◆ **INSTRUCTIONS FOR THE TASK**
For each line below that contains the string "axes", copy that line.

◆ **DATA BELOW**
┄┄┄┄┄┄┄┄┄┄┄┄┄┄┄┄┄┄┄┄

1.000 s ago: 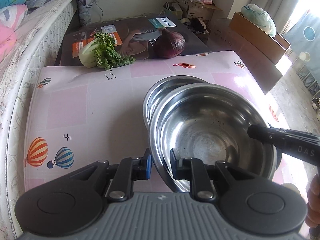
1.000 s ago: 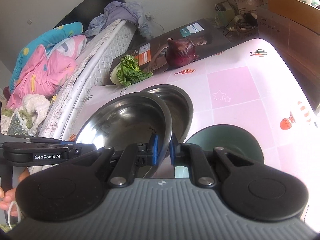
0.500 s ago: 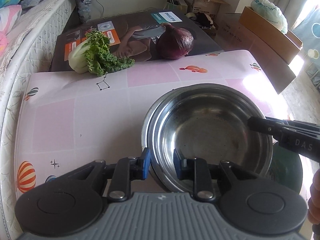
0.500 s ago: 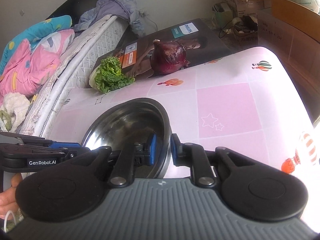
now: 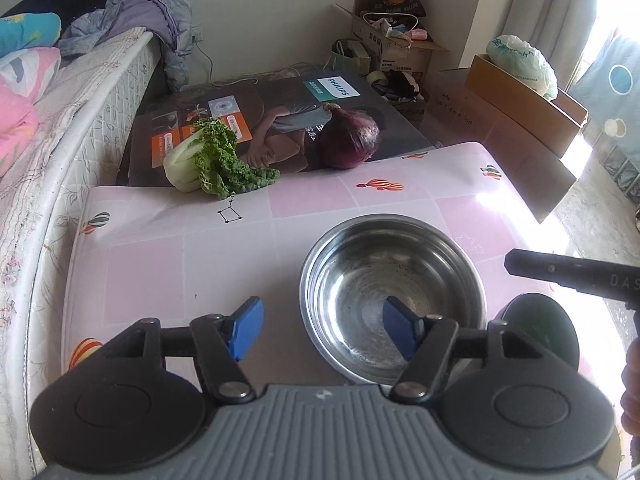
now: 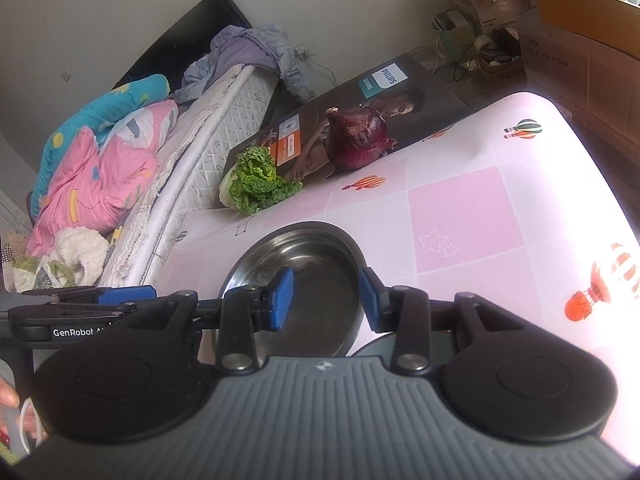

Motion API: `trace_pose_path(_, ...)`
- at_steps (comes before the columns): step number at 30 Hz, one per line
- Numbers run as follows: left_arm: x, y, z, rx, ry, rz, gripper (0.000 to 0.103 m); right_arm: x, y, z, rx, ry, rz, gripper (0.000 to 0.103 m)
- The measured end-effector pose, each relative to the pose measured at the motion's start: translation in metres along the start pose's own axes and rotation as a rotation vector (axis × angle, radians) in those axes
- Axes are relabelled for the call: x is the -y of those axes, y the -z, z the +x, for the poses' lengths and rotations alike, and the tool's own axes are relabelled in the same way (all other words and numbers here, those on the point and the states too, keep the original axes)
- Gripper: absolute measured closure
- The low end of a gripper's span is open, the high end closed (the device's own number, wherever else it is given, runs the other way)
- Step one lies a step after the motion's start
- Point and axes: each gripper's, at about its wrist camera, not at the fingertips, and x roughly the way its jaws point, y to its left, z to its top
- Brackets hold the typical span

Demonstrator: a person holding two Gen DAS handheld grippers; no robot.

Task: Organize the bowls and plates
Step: 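Move both tools to the teal ceramic bowl and grip its rim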

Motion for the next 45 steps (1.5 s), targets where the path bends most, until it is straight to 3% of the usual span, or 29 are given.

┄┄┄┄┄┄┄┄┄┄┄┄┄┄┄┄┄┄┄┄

◆ **OUTPUT**
- The measured end-effector pose, each relative to the pose measured at the motion's start: translation in metres along the start pose's own axes and rotation as a rotation vector (axis × angle, radians) in those axes
- Axes are relabelled for the call: x is the -y of those axes, y the -z, z the +x, for the poses' lengths and rotations alike, and the tool's own axes are relabelled in the same way (all other words and numbers here, those on the point and the states too, keep the original axes)
- Point and axes: each gripper's, at about its wrist camera, not at the fingertips, and x roughly the way its jaws point, y to its left, z to its top

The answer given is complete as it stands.